# Internet unter SuSE 8.0



## Sinac (30. August 2002)

Ok,folgende Situation:
Ich versuche mit Kinternet unter Linux SuSE8.0 eine Internetverbindung über ISDN und T-Online herzustellen.... klappt aber nicht!
Im Protokoll von Kinternet steht zwar "starting Connection..." aber mehr nicht! 
Ich denk ma die ISDN Karte ist ok, da in /var/log/messages auch Telefongespräche protokoliert werden. Mit dem Provider stimmt auch alles, daran liegt es auch nicht, denn im Imon wird nichtmal "Calling..." angezeigt, wenn ich bei Kinternet "Start" wähle!Also muss das Problem wohl schon irgendwo früher liegen,oda?
smpppd ist gestartet, weiß aber nicht genau obs richtig konfiguriert ist, muss ich da auf was achten?
Beim Systemstart unter "Setting up Network interfaces" steht bei ippp0 immer "skipped" aber das ist wohl nicht so schlimm , oda? Wenn doch, woran kanns liegen?

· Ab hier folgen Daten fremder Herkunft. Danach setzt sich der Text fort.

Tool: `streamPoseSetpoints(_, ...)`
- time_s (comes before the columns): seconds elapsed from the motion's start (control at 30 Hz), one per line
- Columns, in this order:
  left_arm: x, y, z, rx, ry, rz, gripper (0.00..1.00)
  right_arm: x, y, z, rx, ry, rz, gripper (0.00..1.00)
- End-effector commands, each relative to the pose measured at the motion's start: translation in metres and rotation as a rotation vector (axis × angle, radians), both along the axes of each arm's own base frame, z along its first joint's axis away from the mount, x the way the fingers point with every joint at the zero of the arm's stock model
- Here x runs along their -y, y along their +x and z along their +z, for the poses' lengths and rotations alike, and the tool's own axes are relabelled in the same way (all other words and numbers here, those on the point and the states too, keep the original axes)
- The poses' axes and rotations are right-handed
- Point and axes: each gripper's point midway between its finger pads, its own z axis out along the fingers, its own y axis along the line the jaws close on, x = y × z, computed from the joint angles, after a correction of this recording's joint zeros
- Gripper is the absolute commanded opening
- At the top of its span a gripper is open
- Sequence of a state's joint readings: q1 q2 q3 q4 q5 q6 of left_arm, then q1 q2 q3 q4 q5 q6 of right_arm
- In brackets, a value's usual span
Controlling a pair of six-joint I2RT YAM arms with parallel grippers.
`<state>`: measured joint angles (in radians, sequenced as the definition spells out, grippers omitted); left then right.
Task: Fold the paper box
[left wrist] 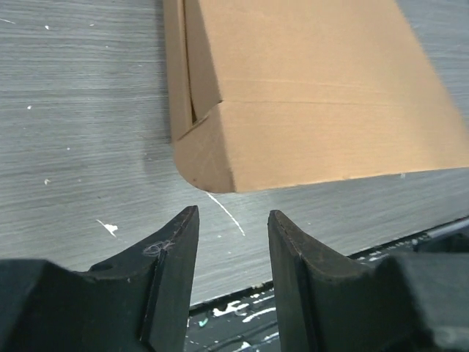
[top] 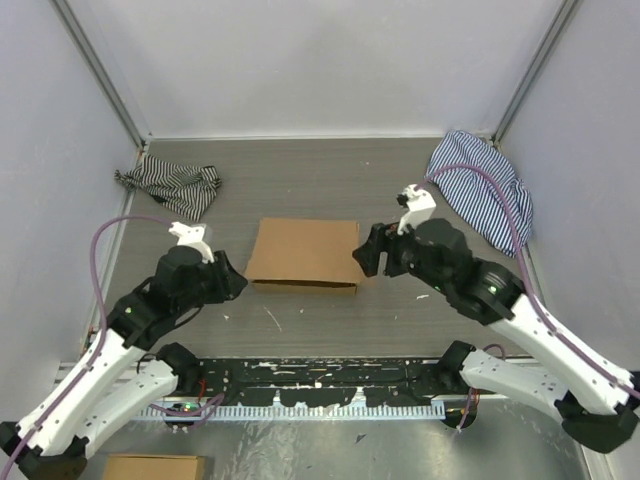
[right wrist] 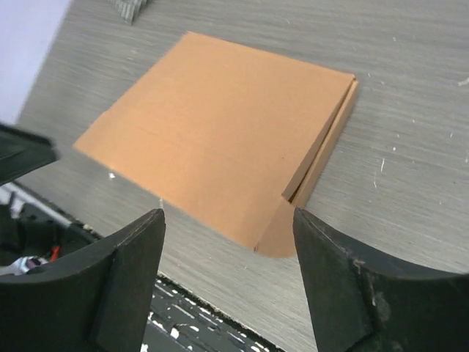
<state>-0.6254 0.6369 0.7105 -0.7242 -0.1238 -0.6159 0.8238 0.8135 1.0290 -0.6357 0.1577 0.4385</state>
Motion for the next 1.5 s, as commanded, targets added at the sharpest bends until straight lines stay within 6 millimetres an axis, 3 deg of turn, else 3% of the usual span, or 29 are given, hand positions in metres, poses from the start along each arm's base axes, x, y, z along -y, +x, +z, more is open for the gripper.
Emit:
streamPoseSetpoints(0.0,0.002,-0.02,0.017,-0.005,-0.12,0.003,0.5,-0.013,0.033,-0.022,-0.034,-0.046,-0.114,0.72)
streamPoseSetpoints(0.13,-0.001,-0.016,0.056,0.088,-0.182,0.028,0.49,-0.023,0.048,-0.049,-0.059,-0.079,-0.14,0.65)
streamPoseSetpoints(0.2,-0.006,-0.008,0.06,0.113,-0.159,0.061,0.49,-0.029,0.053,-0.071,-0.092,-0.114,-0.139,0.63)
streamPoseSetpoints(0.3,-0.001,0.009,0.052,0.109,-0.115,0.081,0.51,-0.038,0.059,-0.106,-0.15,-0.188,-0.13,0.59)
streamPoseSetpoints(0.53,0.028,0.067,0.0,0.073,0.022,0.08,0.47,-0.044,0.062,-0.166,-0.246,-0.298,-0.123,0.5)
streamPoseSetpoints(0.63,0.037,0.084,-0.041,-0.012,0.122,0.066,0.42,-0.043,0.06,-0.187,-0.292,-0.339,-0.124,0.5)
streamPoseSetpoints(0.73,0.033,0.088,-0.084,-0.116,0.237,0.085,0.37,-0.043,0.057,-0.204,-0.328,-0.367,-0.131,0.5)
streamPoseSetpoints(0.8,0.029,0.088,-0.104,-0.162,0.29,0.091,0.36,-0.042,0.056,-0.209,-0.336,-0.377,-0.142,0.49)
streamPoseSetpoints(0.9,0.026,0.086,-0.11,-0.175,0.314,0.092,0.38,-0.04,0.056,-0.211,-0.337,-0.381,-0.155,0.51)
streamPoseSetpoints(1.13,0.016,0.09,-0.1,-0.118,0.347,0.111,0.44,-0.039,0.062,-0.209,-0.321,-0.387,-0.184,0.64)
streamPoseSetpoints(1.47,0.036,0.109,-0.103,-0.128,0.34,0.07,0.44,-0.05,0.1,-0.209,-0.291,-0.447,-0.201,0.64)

Hoff ma mir kann jemand helfen!
Cya


----------



## Arne Buchwald (12. September 2002)

Hi,

mir fallen spotan zwei Möglichkeiten ein:

1) falsches PW bei der Einwahl oder
2) (wahrscheinlich) hast du einen Fehler beim Installieren des INet-Zuganges gemacht. Wenn du das ganze über YaST machst, kannst du eigentlich nichts falsch machen. "skipped" sollte man meinen bescheidenen Englischkenntnissen eigentlich sowas wie "übersprungen" heißen, was auf den o.g. Fehler hindeutet.


----------